» **What this task involves**
For the word "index", count the lines of the data that include it and give only the total.

====== Material to process ======

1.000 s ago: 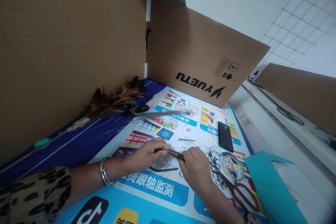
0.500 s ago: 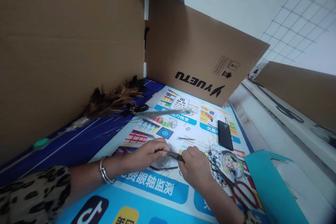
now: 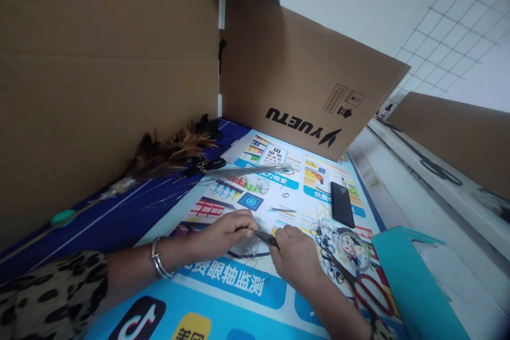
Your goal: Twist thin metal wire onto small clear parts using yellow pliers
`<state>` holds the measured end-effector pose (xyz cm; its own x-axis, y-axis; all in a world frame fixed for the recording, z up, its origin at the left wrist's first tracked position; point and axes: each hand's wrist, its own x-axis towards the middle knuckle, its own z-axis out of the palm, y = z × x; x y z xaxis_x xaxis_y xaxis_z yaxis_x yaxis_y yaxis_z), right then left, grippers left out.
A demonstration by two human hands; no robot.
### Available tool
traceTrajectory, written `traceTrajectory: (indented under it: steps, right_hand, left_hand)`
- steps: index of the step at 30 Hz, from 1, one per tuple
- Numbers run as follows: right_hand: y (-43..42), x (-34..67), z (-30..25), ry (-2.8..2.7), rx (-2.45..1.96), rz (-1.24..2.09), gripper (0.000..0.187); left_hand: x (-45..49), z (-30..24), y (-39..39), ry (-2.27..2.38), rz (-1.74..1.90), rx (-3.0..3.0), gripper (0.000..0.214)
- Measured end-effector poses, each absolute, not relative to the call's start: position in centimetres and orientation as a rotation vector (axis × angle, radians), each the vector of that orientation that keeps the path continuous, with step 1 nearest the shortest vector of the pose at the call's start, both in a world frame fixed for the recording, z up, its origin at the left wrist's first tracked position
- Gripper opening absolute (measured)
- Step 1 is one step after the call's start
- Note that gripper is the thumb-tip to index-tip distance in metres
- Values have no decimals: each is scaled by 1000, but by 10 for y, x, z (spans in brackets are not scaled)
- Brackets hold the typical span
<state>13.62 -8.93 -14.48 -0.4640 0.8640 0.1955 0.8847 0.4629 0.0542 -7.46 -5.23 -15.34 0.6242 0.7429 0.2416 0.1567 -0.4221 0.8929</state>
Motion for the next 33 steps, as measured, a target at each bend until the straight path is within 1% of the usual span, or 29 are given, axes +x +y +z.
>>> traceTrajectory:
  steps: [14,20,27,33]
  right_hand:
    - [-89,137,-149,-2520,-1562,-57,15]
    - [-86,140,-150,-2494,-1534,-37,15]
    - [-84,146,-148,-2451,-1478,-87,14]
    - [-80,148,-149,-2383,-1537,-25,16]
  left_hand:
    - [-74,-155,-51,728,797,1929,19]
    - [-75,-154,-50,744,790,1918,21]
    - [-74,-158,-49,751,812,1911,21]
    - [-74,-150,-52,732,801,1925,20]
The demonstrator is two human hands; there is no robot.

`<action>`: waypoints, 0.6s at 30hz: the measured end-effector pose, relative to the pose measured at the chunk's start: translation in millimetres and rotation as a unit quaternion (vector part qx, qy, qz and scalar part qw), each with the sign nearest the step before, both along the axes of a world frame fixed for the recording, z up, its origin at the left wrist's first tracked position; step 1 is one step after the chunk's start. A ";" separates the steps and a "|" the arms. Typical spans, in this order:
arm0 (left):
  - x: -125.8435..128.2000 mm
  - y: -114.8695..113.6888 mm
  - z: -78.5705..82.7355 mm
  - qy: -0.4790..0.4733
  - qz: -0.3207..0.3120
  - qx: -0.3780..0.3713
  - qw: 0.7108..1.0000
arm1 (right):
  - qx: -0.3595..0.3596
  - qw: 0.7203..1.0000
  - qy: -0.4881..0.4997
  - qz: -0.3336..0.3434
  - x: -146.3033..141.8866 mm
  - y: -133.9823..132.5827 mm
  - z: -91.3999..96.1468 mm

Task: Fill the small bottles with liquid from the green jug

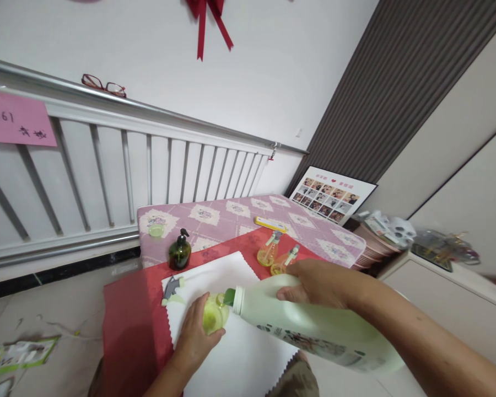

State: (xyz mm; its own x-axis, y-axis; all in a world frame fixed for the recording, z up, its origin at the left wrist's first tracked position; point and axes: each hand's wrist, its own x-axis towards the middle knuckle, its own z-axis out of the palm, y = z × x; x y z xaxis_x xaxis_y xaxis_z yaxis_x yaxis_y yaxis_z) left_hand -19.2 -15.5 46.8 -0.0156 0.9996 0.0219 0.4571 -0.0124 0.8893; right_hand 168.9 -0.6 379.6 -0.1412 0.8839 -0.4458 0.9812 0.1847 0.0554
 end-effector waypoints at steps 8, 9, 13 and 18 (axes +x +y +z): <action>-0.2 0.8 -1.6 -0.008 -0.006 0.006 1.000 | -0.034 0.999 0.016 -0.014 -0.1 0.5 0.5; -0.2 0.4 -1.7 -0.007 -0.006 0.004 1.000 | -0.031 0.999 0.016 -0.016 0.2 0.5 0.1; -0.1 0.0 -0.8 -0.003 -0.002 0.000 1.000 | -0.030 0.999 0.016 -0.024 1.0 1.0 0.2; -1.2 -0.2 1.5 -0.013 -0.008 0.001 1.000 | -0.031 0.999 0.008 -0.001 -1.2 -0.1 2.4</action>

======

» **Task answer**
2